As the year ends, I have the benefit of solitude for reflection, as festive fireworks erupt an hour early over the neighbourhood, and the 'Calennig' fun-fair thumps away in Cathays Park, a quarter of a mile away. I think rides and attractions are fewer this year. A sign of recession maybe? Funfairs rely on many having a little extra cash to throw around. Taking a funfair on the road is a costly, risky business, and may well be extra sensitive to the chill wind of recession.

The weekly retail statistics from the city centre manager don't indicate a big downturn, but suggest continuing economic slow-down, even when the negative impact of city redevelopment is taken into account. It could be worse, but huge promotional efforts made by city business and management have compensated. A real sign of economic slowdown would be Cardiff's club culture waning and closures increasing rather than being the occasional blip associated with improvident management. With what sort of economic initiatives will the city government and businesses respond, when the going really gets tough?

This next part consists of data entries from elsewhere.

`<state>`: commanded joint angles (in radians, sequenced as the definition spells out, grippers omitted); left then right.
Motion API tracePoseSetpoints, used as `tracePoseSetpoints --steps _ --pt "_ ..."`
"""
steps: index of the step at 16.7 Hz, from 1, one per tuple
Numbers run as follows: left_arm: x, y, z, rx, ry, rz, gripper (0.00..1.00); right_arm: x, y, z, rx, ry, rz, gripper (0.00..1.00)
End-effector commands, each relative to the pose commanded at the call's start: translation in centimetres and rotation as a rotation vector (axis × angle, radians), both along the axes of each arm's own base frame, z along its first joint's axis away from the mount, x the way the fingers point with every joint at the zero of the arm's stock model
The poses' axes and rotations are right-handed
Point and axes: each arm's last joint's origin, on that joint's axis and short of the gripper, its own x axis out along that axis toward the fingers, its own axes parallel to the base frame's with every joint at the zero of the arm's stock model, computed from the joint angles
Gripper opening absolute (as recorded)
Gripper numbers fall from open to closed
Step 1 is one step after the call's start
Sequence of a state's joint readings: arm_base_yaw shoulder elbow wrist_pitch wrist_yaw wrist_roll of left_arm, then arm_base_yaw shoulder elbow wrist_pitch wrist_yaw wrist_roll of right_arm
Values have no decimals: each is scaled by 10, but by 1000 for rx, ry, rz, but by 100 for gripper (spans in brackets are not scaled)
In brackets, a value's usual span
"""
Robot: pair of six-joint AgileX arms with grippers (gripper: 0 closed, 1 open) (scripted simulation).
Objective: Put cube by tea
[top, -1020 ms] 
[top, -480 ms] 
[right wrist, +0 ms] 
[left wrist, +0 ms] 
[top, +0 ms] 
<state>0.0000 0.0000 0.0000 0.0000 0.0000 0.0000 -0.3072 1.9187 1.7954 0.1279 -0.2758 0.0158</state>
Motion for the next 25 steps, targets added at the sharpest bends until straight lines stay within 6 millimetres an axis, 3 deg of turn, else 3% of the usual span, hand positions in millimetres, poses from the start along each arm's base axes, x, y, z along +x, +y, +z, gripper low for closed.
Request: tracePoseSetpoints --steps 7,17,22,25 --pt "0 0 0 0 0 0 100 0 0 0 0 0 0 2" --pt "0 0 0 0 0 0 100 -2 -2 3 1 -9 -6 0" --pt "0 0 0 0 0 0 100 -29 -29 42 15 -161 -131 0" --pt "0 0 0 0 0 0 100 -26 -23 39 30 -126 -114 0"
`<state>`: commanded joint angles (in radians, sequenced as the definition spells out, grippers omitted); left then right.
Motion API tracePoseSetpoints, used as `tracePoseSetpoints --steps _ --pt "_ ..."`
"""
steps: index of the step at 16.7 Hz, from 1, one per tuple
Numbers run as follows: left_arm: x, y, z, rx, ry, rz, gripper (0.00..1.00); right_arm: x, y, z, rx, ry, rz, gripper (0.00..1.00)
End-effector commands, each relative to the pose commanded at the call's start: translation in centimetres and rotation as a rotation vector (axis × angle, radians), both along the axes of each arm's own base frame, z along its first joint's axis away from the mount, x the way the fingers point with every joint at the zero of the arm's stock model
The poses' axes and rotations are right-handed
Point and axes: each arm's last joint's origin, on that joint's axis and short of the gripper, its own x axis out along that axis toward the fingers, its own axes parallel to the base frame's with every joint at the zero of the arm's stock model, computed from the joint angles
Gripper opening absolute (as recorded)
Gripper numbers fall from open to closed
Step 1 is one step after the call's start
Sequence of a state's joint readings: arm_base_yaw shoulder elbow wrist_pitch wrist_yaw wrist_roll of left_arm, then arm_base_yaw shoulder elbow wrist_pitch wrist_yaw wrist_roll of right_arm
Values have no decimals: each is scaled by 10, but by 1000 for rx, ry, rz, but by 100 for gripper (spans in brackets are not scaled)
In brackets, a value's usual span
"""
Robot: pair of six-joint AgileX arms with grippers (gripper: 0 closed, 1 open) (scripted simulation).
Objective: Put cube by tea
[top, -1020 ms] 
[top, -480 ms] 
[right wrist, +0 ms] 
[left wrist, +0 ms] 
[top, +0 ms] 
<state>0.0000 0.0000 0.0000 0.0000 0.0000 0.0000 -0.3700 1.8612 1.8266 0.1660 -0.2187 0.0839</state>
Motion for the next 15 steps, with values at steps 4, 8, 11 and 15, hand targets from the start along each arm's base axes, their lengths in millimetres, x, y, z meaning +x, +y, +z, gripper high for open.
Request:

Over reliance on consumer activity without means to generate real wealth is dangerous. Do we have sufficient courage, enterprise and imagination to make the most of Cardiff's scientific and technological wealth-creating capabilities? The city's economic development plan proposes a suitable framework, but where will the confidence to innovate come from? If recent sports achievements are any indicator, Cardiff and Wales in general has much to worry about in performance ability and inspirational leadership. Our Victorian ancestors achieved so much in creating world class industries and infrastructure. What are our new assets, and how can we sell them? We're much better off than our parents were on the back of old enterprise. Our expectations have outgrown those we inherited. But where does this take us?

The planet pays, through pollution and climate change. The kind of growth and development that has continued unabated for two centuries could now destroy us. The will to apply new ideas and technologies grows piecemeal, not yet globally. Economical growth is rarely matched by moral or spiritual development. Violence of one kind or another continues to be the preferred option for resolving problems despite its evident long term ineffectiveness.

At the heart of all religious traditions is a path of non-violence, yet religions still let themselves be hi-jacked and used as an alibi to defend violence. To those who rely on their rationality religion is the problem and needs to be done away with. Yet, rationality also delivers violent solutions to human problems within its terms of reference. When religion and rationality both lose touch with their source in the divine life, violence is the outcome.

How can religious believers engage better with others and help faith-abandoners to realise how to open themselves up to a way of being that makes a difference to everything in life? I don't speak of rituals or religiosity as such, but of that openheartness to the Beyond at the core of authentic discipleship.

However it's done, it can't be achieved as it was in previous generations. The external world, language, thought forms have changed too much for conventional religious language to fulfil its role. Do those of us who sense the burden of the call to evangelise, see that today we are stuttering and incohate in our efforts to convey the ultimate truth of our being to our contemporaries?

Perhaps we should.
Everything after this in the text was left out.